_Activity_
Please set down exactly the lines of the listing below from the line containing "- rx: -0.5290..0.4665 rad" through the line containing "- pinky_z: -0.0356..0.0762", both lines included, leaving out all other lines.

_Dataset excerpt_
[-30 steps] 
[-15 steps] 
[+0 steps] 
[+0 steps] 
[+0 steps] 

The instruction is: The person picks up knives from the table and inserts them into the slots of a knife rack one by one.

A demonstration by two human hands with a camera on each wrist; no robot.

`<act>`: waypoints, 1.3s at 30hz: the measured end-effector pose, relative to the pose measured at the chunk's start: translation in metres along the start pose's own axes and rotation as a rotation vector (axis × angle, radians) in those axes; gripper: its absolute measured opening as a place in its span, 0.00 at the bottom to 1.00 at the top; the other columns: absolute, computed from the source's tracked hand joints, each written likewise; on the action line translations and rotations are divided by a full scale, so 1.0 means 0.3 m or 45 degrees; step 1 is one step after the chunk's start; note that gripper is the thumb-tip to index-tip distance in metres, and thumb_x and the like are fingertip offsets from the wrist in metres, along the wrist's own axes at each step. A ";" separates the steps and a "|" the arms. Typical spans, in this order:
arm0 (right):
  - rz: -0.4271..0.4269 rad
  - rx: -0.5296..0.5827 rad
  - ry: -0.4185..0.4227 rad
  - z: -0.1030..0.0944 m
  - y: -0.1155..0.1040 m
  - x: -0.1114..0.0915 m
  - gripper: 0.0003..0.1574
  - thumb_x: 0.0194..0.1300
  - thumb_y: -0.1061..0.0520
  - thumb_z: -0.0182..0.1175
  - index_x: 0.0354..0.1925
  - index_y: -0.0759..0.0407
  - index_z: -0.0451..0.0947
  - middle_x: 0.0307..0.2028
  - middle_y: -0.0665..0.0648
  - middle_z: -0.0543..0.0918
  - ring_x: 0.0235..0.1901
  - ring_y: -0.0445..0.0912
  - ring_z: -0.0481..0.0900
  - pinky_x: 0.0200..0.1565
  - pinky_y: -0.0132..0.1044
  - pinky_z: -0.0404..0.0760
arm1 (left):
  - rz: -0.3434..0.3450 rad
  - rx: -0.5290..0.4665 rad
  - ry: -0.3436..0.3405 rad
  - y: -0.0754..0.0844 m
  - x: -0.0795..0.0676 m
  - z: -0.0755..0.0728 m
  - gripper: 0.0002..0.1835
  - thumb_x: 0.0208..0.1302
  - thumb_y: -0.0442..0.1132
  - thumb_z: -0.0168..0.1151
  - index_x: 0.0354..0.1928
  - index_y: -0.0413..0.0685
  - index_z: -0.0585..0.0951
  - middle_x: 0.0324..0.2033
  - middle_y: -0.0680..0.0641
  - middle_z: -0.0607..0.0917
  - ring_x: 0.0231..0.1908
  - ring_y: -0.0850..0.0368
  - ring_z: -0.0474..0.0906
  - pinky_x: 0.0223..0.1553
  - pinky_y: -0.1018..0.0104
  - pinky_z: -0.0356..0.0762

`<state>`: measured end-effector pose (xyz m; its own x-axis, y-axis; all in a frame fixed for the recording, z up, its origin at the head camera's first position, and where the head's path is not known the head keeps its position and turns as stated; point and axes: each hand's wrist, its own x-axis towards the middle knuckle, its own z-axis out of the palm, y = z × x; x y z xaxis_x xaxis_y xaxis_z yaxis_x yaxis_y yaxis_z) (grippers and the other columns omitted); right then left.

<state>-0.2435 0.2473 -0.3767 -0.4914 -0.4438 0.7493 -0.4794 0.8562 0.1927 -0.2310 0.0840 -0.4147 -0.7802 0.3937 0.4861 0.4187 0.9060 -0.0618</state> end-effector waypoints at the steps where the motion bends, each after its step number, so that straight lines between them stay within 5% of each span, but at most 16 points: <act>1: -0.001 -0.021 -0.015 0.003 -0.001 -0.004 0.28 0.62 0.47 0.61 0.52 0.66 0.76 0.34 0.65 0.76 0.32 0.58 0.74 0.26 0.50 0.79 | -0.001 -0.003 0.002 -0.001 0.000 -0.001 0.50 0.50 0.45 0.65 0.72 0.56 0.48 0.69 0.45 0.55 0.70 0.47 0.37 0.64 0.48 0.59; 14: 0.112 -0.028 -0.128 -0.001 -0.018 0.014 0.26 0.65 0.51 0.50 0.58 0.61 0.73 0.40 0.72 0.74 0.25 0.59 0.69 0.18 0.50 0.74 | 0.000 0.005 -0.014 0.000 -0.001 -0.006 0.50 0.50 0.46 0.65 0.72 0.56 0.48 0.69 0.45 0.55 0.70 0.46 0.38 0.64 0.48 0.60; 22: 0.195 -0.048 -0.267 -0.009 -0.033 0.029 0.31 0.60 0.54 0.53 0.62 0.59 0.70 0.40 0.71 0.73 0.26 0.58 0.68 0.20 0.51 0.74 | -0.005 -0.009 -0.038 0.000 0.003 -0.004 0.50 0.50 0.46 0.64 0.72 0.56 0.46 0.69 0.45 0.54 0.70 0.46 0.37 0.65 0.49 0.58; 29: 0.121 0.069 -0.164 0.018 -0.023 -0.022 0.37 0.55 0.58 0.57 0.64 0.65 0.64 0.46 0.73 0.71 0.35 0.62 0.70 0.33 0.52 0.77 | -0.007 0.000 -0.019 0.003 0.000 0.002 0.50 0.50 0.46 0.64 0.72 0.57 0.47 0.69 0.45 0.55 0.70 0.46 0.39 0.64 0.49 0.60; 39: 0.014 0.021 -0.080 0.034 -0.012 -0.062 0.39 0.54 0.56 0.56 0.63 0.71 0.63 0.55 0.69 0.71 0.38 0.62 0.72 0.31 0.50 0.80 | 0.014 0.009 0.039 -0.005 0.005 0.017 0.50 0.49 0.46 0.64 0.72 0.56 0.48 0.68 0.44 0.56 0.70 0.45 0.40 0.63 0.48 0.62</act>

_Your solution_
  - rx: -0.5290..0.4665 rad
  - ry: -0.3436..0.3405 rad
  - y: -0.0754..0.0844 m
  - x: -0.0795..0.0676 m
  - z: -0.0755..0.0728 m
  - gripper: 0.0002..0.1835
  - thumb_x: 0.0208..0.1302
  - thumb_y: -0.0442..0.1132
  - thumb_z: -0.0168..0.1151
  - index_x: 0.0354..0.1928
  - index_y: -0.0413..0.0685
  - index_z: -0.0585..0.0951
  - middle_x: 0.0324..0.2033
  - middle_y: -0.0680..0.0641
  - middle_z: -0.0607..0.0917
  - ring_x: 0.0231..0.1908
  - ring_y: -0.0850..0.0368
  - ring_z: -0.0474..0.0906
  - pinky_x: 0.0223..0.1553
  - pinky_y: -0.1018..0.0104
  - pinky_z: -0.0356..0.0762

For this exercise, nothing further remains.